Con el pasar de los años el mundo digital se ha convertido en un aliado indiscutible para las empresas de todo el mundo, ya que les ha permitido entre otras cosas, llegar a otras audiencias, simplificar procesos de logística e integrar métodos de pago mucho más eficientes, seguros y rápidos. Kushki, la empresa que conecta a Latinoamérica con los pagos reportó que, Ecuador mueve más 3.000 millones de dólares en transacciones de comercio electrónico, lo equivalente al 3% del PIB nacional, presentando un crecimiento del 22% al finalizar el 2022.

De acuerdo con el Banco Central del Ecuador (BCE) en los últimos tres años el país registró un crecimiento importante en pagos digitales. En 2022 el número de transacciones electrónicas fue seis veces mayor comparado al número registrado en 2019. Además, hubo un incremento de 116% en el número de operaciones y de 51% en el monto con respecto a 2019.

Con el inminente crecimiento del ecommerce, la Inteligencia Artificial (IA) ha tomado una relevancia importante al tener diferentes áreas de implementación que van desde la automatización de algunos procesos, mejorar el servicio al cliente y por supuesto, el procesamiento de los pagos. El crecimiento de este segmento ha creado varias necesidades en los comercios electrónicos; por ejemplo, tomar medidas para prevenir las estafas se ha convertido en un tema muy importante, especialmente si se considera que de 2020 a 2022 se registraron cerca de 3.183 delitos informáticos en Ecuador, de acuerdo con un informe estadístico de la Unidad de Ciberdelitos de la Policía.

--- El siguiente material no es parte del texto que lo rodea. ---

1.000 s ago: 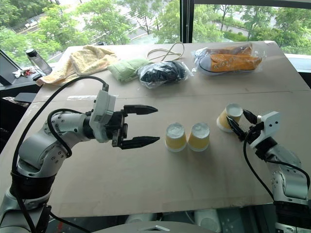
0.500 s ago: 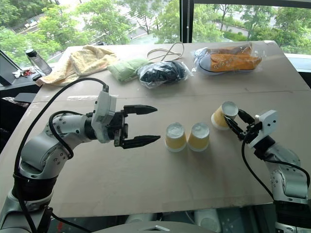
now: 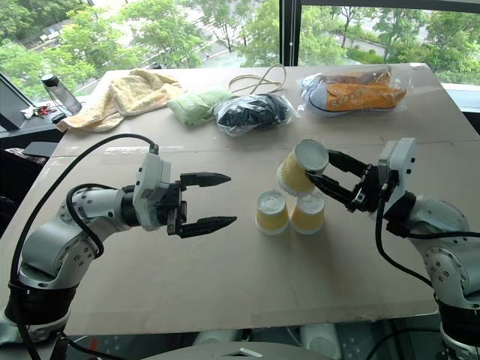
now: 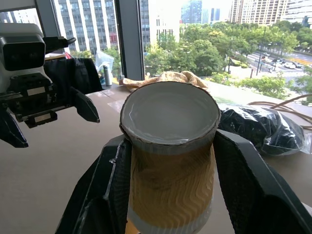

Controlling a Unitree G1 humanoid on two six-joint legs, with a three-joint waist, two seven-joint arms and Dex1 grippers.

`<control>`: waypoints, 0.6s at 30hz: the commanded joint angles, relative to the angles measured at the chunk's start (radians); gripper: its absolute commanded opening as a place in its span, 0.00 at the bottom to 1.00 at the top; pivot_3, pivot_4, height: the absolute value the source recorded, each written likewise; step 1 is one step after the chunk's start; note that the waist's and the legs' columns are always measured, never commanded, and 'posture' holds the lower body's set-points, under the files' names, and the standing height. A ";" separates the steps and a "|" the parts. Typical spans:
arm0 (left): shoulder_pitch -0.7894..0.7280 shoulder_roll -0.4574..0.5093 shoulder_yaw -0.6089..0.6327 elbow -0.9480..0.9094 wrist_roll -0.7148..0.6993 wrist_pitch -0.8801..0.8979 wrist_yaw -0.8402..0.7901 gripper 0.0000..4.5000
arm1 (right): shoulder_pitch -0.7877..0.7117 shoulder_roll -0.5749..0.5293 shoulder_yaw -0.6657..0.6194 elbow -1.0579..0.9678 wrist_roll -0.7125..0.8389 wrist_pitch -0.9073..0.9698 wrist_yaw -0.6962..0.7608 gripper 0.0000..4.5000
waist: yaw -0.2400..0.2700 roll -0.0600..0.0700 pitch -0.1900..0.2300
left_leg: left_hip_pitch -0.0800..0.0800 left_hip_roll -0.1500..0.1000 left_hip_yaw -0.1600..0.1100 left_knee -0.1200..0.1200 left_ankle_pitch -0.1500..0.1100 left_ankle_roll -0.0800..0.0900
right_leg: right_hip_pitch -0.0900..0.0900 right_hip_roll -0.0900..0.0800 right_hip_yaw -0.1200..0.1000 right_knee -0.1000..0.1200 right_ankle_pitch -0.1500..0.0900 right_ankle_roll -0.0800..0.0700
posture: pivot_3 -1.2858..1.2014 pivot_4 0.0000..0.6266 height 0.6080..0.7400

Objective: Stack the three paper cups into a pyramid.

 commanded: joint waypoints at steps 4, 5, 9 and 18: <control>-0.003 0.012 0.018 -0.046 0.003 -0.014 0.001 1.00 | 0.002 -0.052 0.017 -0.058 -0.001 0.016 0.041 0.41 | 0.000 0.000 0.000 | 0.000 0.000 0.000 0.000 0.000 0.000 | 0.000 0.000 -0.001 0.000 0.000 0.000 | 0.52 0.24 1.00; -0.002 0.012 0.018 -0.046 0.003 -0.015 0.001 1.00 | 0.000 -0.053 0.018 -0.060 0.000 0.018 0.042 0.41 | 0.000 0.000 0.000 | 0.000 0.000 0.000 0.000 0.000 0.000 | 0.000 0.000 -0.001 0.000 0.000 0.000 | 0.52 0.24 1.00; 0.006 0.008 0.012 -0.046 0.009 -0.026 -0.004 1.00 | 0.003 -0.062 0.032 -0.063 -0.018 0.016 0.052 0.41 | 0.000 0.000 0.000 | 0.000 0.000 0.000 0.000 0.000 0.000 | 0.000 0.000 -0.001 0.000 0.000 0.000 | 0.52 0.24 1.00; 0.001 -0.004 -0.003 -0.039 0.020 -0.039 -0.002 1.00 | 0.002 -0.074 0.036 -0.045 -0.050 0.007 0.069 0.41 | 0.000 0.000 0.000 | 0.000 0.000 0.000 0.000 0.000 0.000 | 0.000 0.000 -0.001 0.000 0.000 0.000 | 0.52 0.24 1.00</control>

Con la ayuda de las herramientas que brinda la IA, los comercios han logrado detectar y anticiparse a delitos cibernéticos, mejorando la experiencia del cliente y la reputación de su marca. En ese sentido, Kushki revela algunas ventajas que ha traído la IA en lo que respecta a la seguridad en los pagos digitales:

  • Detección de fraude: La AI analiza grandes cantidades de datos y patrones de comportamiento para identificar transacciones sospechosas, utilizando algoritmos avanzados de aprendizaje automático, que pueden pasar desapercibidos por los sistemas tradicionales de detección de fraude.
  • Biometría: A través del reconocimiento facial y el reconocimiento de huellas dactilares, procesos como los pagos digitales son mucho más seguros, ya que son datos exclusivos de cada persona muy difíciles de falsificar.
  • Reducir los falsos positivos: Estos sistemas pueden ayudar a reducir la cantidad de falsos positivos mejorando la precisión en la identificación de transacciones legítimas y minimizando las interrupciones innecesarias o bloqueos de transacciones viables.
  • Protección de ciberataques: Estas acciones fraudulentas se pueden detectar y prevenir con la ayuda de la IA al monitorear el tráfico y los patrones de actividad, la IA puede detectar actividades sospechosas o maliciosas y tomar medidas preventivas para proteger la seguridad de sus datos y transacciones.

La población ecuatoriana tiene una alta fidelidad hacía los bancos y entidades financieras tradicionales, siendo el puente principal del incremento en los pagos digitales. Evidentemente, el comercio electrónico no tiene marcha atrás y va de la mano con la inclusión financiera, por eso es importante que los comercios hagan uso de las nuevas tecnologías para que le ofrezcan a los usuarios las mejores soluciones en el procesamiento de sus pagos.